A new study in the American Sociological Review by the University of Washington, says “that households in which men do more traditionally male labor and women do more traditionally female labor report higher sexual frequency.”

The study begins with a statistic stating that “from the 1960s to the beginning of the twenty-first century, men’s contribution to housework doubled, increasing from about 15 to over 30 percent of the total.”  Past studies have taken this data and deduced that sex is being used by women as an exchange for housework.

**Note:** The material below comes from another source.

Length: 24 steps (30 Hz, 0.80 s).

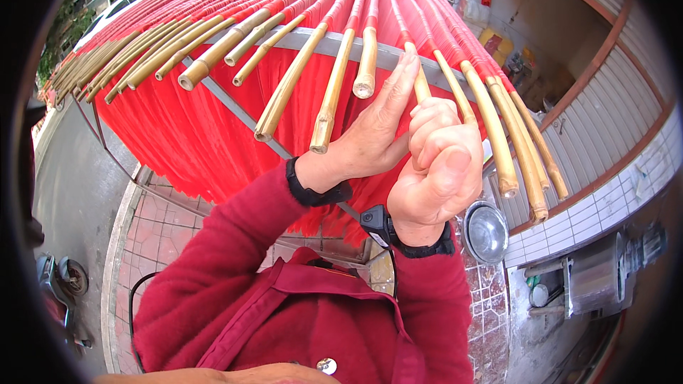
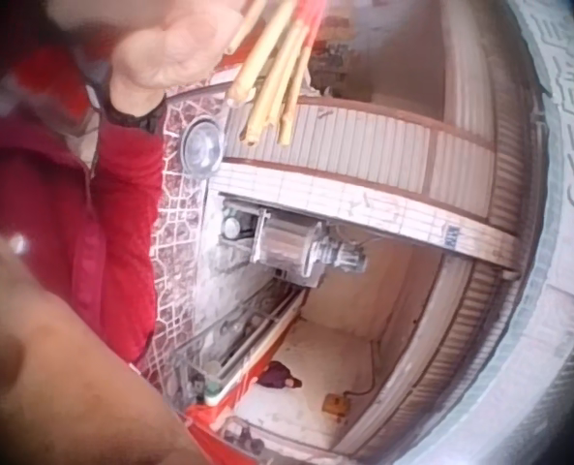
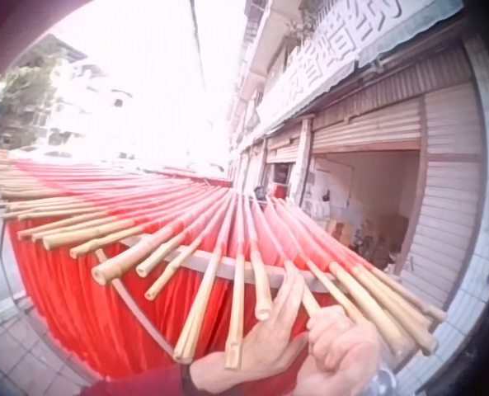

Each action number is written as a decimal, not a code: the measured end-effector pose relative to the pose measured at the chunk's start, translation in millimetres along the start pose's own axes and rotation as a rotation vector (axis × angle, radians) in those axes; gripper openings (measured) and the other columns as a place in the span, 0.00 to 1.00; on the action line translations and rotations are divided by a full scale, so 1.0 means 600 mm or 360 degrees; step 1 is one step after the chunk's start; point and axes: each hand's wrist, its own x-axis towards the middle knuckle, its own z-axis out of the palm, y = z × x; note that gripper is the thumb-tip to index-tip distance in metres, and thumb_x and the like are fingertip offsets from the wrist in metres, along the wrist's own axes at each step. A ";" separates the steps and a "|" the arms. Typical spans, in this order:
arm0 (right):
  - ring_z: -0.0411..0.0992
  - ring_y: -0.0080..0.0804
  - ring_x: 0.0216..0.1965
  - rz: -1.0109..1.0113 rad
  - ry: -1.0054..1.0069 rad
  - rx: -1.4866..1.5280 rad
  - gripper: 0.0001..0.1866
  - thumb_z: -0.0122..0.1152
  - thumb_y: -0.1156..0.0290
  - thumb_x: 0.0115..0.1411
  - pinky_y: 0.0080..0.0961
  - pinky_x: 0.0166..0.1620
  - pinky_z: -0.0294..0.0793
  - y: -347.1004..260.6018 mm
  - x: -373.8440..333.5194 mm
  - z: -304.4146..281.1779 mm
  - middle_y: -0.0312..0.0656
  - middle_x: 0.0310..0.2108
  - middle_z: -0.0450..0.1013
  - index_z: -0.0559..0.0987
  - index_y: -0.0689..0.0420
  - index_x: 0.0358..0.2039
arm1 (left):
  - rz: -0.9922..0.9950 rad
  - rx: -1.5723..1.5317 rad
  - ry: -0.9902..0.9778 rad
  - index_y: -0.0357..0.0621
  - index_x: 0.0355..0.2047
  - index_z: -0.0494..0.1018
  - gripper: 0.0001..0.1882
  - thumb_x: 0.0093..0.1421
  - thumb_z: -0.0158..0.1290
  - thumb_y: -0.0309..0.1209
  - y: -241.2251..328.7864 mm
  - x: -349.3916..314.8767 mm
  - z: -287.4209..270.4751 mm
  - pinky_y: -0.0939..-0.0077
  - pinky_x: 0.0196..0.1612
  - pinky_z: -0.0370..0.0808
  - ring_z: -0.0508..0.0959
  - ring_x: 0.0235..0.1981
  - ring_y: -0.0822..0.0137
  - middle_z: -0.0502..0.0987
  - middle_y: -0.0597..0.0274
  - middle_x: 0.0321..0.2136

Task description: The person attaches red fabric to a metal frame and then inserts bamboo ribs into the umbrella structure. They align and secure each rib one at a time, working around the circumference of the umbrella.

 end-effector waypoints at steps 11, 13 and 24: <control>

But those studies neglected to take into consideration what types of housework the husbands were doing.

The new study found that couples who divvy up housework along traditional gender lines – wives “preparing meals, washing dishes, cleaning house, shopping, and washing and ironing” and husbands doing “outdoor work, paying bills, auto maintenance, and driving” have more sex.

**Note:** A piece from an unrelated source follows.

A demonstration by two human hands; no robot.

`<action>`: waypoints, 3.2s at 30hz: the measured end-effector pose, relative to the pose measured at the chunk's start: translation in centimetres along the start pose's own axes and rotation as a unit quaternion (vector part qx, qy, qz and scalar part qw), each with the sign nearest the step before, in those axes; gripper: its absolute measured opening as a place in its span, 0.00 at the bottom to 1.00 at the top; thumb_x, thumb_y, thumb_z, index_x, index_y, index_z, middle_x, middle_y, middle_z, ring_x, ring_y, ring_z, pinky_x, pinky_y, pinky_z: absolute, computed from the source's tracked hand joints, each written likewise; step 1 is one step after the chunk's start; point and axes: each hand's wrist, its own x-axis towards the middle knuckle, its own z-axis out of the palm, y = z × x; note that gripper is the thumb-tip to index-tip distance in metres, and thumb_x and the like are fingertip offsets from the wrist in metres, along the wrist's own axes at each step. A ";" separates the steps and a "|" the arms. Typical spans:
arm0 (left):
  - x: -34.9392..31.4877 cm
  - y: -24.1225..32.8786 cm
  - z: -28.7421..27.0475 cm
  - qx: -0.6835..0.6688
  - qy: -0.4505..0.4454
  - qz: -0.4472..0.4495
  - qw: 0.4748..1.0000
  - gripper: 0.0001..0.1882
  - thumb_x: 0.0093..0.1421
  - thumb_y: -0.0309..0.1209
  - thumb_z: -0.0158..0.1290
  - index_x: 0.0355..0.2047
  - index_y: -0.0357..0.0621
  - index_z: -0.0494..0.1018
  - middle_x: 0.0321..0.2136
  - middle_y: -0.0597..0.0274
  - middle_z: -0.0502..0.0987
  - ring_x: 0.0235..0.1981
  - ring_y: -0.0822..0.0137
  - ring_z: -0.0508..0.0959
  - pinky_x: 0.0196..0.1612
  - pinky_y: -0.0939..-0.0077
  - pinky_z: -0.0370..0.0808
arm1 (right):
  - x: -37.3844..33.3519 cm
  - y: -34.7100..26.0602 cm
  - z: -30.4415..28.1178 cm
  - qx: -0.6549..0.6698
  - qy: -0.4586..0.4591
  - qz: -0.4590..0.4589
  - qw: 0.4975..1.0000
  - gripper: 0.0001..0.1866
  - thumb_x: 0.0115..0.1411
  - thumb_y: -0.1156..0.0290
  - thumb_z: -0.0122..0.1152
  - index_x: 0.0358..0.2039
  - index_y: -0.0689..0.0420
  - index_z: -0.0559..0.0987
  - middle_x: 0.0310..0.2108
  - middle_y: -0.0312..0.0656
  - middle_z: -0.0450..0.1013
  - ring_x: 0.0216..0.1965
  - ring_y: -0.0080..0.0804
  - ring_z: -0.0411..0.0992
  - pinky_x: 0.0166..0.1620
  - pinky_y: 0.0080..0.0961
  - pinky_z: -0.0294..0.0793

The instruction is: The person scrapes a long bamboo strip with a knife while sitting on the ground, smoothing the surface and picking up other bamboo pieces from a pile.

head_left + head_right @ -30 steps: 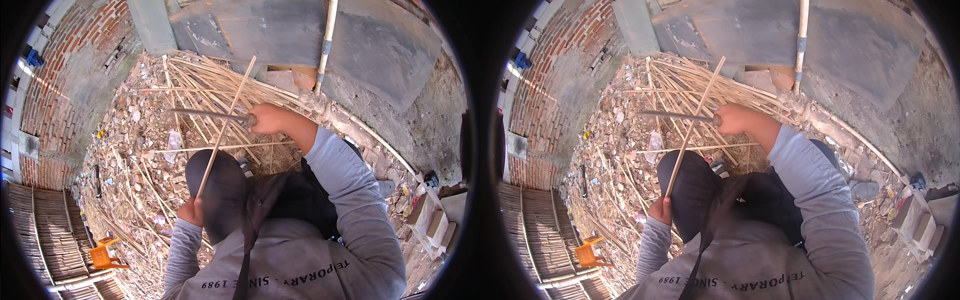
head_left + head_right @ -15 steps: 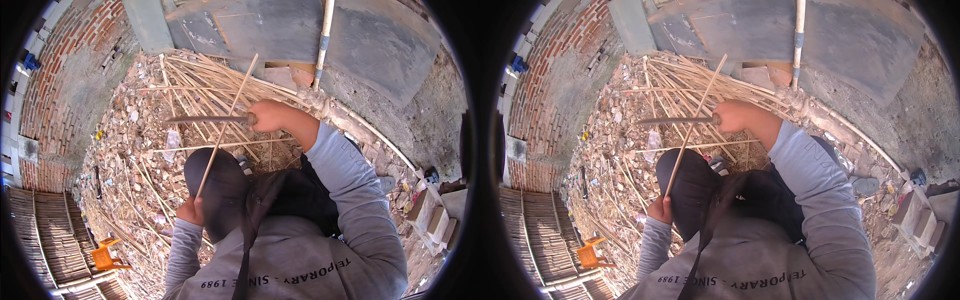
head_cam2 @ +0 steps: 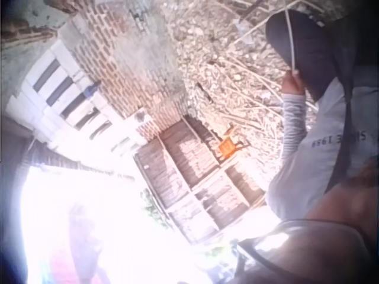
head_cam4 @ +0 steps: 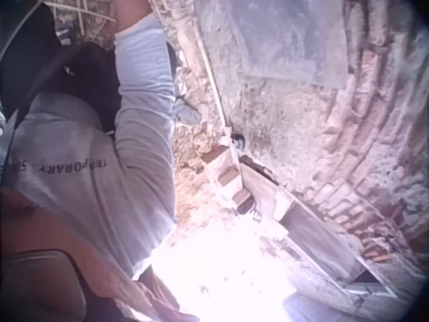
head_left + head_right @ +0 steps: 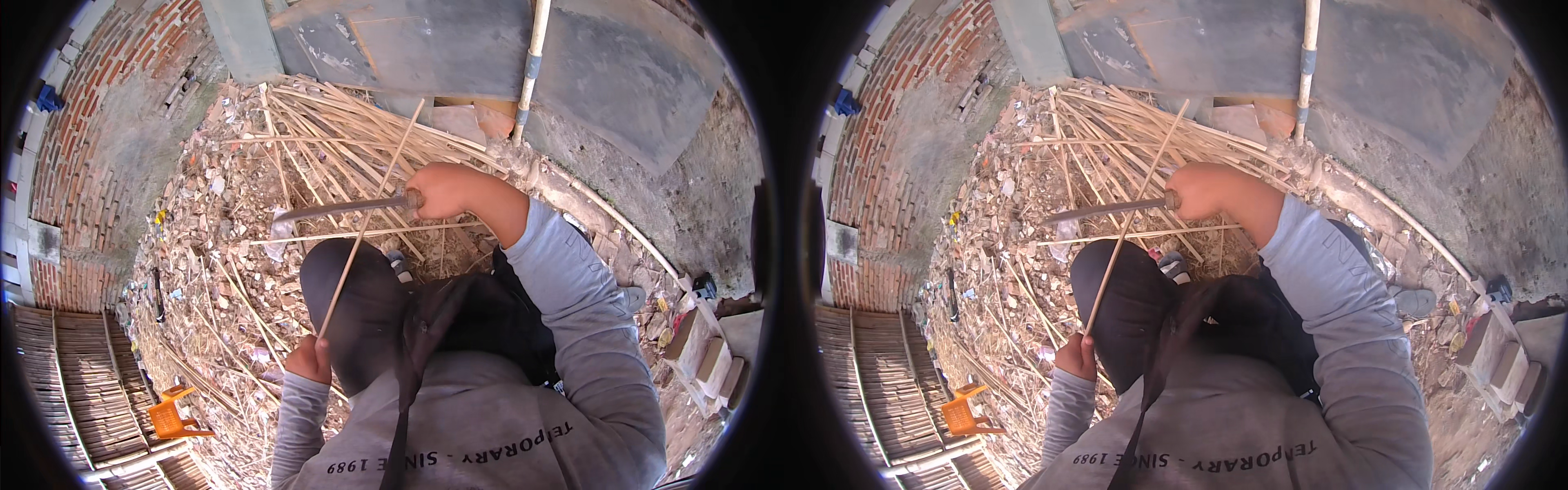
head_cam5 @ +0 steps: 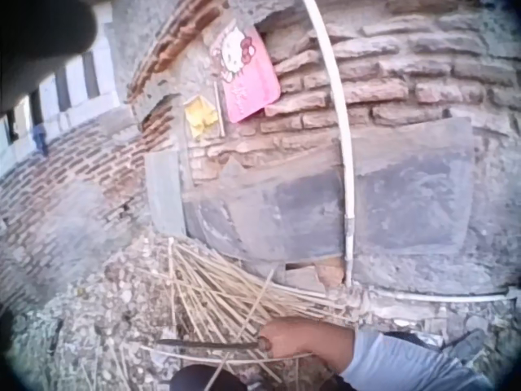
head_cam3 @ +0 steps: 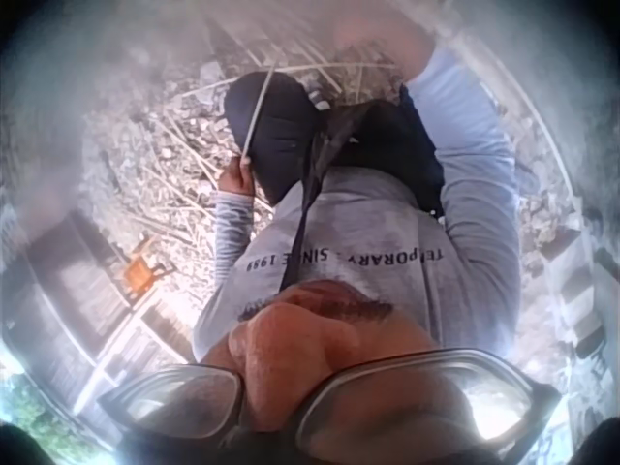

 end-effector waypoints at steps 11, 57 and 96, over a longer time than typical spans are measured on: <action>0.6 0.4 0.2 -0.002 0.001 -0.002 1.000 0.25 0.68 0.49 0.39 0.25 0.40 0.68 0.16 0.43 0.71 0.22 0.38 0.74 0.24 0.50 0.67 | 0.5 4.2 -0.1 0.029 0.081 0.036 0.996 0.20 0.49 0.59 0.68 0.37 0.61 0.79 0.26 0.47 0.76 0.31 0.43 0.75 0.37 0.37 0.72; 1.0 0.7 1.4 0.066 0.040 -0.023 0.997 0.20 0.65 0.46 0.45 0.26 0.41 0.69 0.14 0.44 0.72 0.19 0.40 0.75 0.22 0.48 0.69 | 0.2 4.2 -1.3 0.026 0.031 0.098 0.994 0.20 0.47 0.62 0.65 0.39 0.60 0.80 0.34 0.52 0.77 0.39 0.48 0.76 0.43 0.39 0.74; 1.5 -0.6 0.5 0.022 0.023 0.023 0.999 0.23 0.65 0.48 0.46 0.25 0.41 0.66 0.15 0.44 0.71 0.20 0.40 0.74 0.22 0.51 0.68 | -0.4 4.3 -1.8 0.092 0.026 0.128 0.987 0.25 0.47 0.61 0.67 0.43 0.64 0.78 0.33 0.51 0.77 0.36 0.44 0.76 0.42 0.36 0.73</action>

What I found particularly interesting about the study was a reference to another study by Pepper Schwartz on how “heterosexual attraction and intimacy seem to be organized around the enactment of difference or complementarity between the sexes” and “that egalitarianism in committed heterosexual adult relationships is associated with occasional boredom and a “sibling-like” tonality to the relationship that undermines sexual desire.”  He says that “introducing more distance or difference, rather than connection and similarity, helps to resurrect passion in long-term, stable relationships.”

“Occasional boredom and a “sibling-like” tonality to the relationship that undermines sexual desire”?

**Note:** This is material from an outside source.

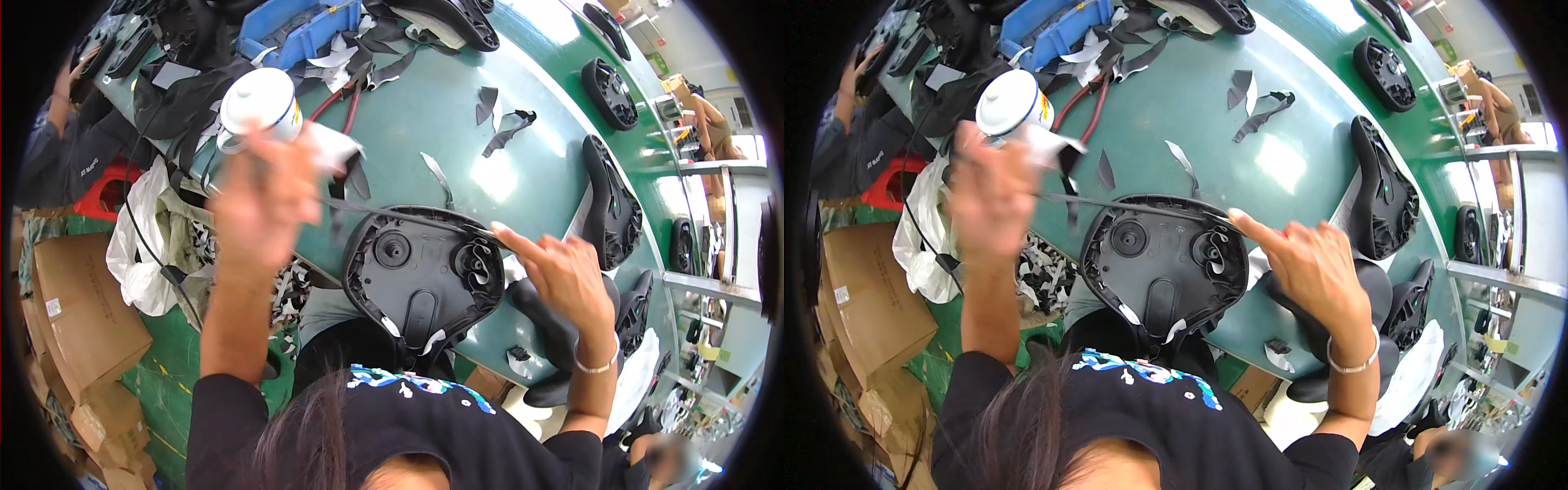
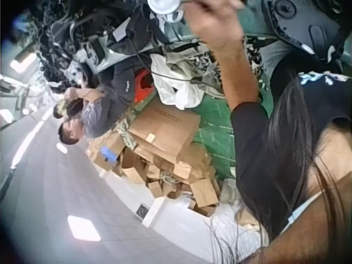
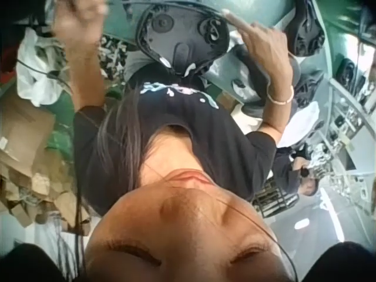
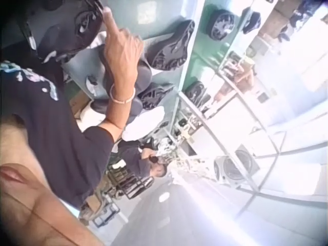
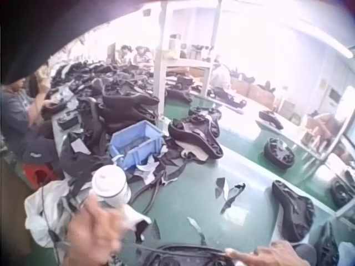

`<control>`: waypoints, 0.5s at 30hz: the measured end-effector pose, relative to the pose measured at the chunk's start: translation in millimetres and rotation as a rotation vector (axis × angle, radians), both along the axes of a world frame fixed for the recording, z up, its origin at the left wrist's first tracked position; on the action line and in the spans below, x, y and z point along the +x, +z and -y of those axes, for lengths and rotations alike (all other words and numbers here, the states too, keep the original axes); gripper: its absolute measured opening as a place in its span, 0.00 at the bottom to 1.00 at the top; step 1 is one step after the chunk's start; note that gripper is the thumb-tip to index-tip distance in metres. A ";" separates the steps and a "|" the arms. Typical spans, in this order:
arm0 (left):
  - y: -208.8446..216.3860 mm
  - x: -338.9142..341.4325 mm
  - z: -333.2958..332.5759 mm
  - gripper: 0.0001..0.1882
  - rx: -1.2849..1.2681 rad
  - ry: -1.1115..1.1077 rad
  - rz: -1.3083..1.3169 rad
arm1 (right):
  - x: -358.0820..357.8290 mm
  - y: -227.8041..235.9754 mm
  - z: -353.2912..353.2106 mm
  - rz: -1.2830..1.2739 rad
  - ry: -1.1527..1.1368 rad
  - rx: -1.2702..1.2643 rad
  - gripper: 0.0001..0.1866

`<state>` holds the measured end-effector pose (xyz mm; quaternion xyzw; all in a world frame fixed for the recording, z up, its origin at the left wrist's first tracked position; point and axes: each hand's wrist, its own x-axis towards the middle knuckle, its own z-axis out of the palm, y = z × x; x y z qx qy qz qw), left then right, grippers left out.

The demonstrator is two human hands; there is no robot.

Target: Trimming excess leather or synthetic material from the underside of bicycle seats using a utility knife.

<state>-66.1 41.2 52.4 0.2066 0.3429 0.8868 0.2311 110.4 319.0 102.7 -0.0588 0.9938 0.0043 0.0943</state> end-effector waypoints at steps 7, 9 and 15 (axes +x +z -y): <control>23.0 -33.4 -47.1 0.13 -0.770 -0.301 -0.946 | 56.8 0.1 37.8 0.046 -0.319 0.003 0.28; 6.5 -16.9 -75.3 0.12 -1.104 -0.287 -1.617 | 46.2 6.0 31.9 0.064 -0.299 -0.057 0.26; -14.9 14.0 -135.0 0.08 -0.341 -0.751 -0.374 | 66.4 -18.4 21.0 -0.046 -0.263 -0.057 0.30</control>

Wow.  That’s a jarring observation.  But it’s true.

Heterosexual men aren’t sexually attracted to masculinity and heterosexual women aren’t sexually attracted to femininity.  The reason it creates boredom is because it removes the beauty and intrigue, that lies within the mystery of the opposite sex.

“Sibling-like” tonality is problematic because it’s unnatural for siblings to be sexually attracted to each other.  Of course sexual frequency is less when a man feels like he’s married to his sister or a woman to her brother.

This is an interesting study, but let me be clear: the bible does not specifically state who should be preparing meals, washing dishes, cleaning the house, shopping, washing and ironing, or who should be doing outdoor work, paying bills, auto maintenance, and driving.  That’s for each couple to sort out together.

But the bible does teach distinctly different complimentary gender roles.  And because those gender roles were created by God, there will always be something inherently attractive to men about true femininity and something inherently attractive to women about true masculinity, which when practiced by a couple in marriage, will inevitably lead to more sex.